- Exercise prompt:
One number, and no other words, should make up the answer: how many lines of the listing contain the string "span".

- Collected data:

+ + + + +

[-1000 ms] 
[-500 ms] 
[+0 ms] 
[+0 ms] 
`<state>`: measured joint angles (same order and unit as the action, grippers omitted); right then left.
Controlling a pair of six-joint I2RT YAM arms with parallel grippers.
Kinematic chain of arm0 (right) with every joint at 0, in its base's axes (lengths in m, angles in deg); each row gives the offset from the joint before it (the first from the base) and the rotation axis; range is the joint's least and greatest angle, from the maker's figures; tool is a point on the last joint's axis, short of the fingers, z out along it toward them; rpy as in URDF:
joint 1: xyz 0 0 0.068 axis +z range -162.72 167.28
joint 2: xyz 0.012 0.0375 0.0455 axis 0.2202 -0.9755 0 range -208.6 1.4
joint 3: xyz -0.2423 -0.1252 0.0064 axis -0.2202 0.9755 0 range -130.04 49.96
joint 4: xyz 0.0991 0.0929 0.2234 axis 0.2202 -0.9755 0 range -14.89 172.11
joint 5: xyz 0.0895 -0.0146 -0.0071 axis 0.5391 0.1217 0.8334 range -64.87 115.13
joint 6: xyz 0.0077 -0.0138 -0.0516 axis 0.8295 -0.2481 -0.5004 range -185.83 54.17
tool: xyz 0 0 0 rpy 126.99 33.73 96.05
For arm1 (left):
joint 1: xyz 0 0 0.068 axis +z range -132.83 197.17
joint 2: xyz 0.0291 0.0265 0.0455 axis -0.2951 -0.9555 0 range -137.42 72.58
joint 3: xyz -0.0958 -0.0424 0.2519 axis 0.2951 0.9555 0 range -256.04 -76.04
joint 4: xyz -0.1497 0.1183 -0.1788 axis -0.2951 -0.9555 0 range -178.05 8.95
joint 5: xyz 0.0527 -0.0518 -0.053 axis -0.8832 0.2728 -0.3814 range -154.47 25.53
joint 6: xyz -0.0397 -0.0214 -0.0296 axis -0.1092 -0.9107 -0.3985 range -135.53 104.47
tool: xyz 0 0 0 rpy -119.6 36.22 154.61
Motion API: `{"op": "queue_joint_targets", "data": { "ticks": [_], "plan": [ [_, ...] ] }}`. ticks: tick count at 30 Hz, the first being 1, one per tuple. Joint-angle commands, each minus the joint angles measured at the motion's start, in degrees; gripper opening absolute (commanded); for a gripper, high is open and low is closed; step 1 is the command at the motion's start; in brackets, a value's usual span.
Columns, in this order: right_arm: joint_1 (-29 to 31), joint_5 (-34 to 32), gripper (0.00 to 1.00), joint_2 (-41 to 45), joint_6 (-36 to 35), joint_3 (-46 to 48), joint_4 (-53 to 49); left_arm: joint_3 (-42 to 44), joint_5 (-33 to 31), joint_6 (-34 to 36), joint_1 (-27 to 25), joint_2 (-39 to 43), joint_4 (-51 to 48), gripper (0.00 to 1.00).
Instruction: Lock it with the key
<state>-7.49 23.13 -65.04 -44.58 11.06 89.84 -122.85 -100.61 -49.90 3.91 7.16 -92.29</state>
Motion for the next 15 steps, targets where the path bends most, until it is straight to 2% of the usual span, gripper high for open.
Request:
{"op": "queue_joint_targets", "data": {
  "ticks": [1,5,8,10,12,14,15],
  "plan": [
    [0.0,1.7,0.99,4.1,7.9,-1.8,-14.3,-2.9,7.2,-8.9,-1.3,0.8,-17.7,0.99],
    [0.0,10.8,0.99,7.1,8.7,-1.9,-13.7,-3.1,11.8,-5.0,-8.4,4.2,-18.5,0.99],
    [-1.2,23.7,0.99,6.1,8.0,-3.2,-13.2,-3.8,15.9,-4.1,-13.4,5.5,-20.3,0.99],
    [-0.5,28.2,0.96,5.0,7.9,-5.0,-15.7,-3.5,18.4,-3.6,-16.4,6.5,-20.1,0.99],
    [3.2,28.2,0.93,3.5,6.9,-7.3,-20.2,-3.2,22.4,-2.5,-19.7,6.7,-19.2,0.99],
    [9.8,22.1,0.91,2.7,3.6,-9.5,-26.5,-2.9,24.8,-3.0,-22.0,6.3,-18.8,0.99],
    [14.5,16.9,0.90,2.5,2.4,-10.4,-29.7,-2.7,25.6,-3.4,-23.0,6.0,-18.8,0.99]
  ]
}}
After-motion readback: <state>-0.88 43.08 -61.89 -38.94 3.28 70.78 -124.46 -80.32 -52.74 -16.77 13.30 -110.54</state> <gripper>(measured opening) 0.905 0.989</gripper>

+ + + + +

- Answer section:
2